**Description of the task:** Reproduce exactly the opening lines of the listing, stopping after the line that contains "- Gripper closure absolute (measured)" and including it.

**Data:**

****************************************

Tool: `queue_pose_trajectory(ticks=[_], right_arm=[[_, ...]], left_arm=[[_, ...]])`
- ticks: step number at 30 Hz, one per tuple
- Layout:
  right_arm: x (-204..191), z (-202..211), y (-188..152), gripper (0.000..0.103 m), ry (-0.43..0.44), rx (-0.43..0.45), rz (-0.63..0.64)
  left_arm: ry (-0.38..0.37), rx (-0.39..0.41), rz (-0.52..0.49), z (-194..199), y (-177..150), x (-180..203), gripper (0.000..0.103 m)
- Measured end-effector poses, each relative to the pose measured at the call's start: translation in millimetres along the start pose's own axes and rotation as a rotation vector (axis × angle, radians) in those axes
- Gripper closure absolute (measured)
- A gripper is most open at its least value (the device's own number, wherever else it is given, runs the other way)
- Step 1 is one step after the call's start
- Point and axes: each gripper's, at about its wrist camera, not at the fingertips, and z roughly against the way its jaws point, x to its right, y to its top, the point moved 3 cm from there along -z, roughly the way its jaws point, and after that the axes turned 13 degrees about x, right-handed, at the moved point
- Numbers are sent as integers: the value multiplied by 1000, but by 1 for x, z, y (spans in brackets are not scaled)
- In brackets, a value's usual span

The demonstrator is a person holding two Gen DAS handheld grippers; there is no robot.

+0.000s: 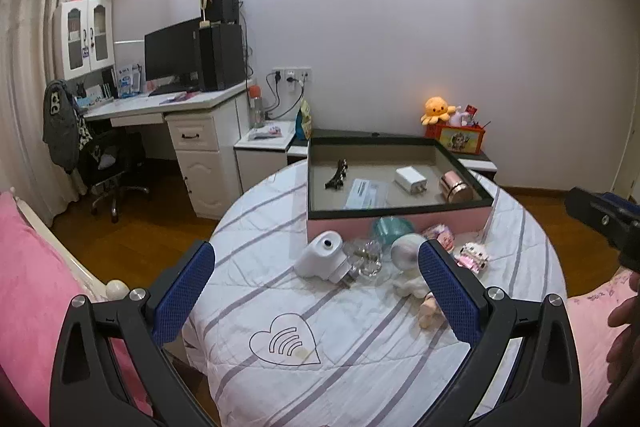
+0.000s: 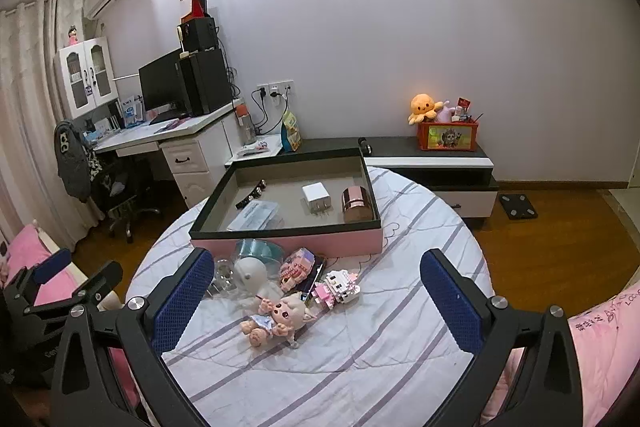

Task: Organize rigid objects
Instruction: 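Withdraw both tools from the box back over the table, then grasp the white humidifier with the left tool while the right tool grasps the doll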

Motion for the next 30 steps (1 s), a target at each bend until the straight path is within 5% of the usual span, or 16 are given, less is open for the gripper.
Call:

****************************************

**Reply to the task:**
Tool: `queue_pose_trajectory(ticks=[_], right_arm=[[_, ...]], left_arm=[[_, ...]])`
- ticks: step number at 30 Hz, one per tuple
- Layout:
  right_arm: x (-204..191), z (-202..211), y (-188..152), gripper (0.000..0.103 m), ry (-0.43..0.44), rx (-0.43..0.45), rz (-0.63..0.64)
  left_arm: ry (-0.38..0.37), rx (-0.39..0.41), rz (-0.52..0.49), z (-194..199), y (-177..150), x (-180..203), gripper (0.000..0.103 m)
- Measured end-effector poses, each relative to the pose measured at the call's start: translation in millimetres along the start pose's own axes and rotation as a rotation vector (axis × angle, radians) in those axes
- Gripper closure absolute (measured)

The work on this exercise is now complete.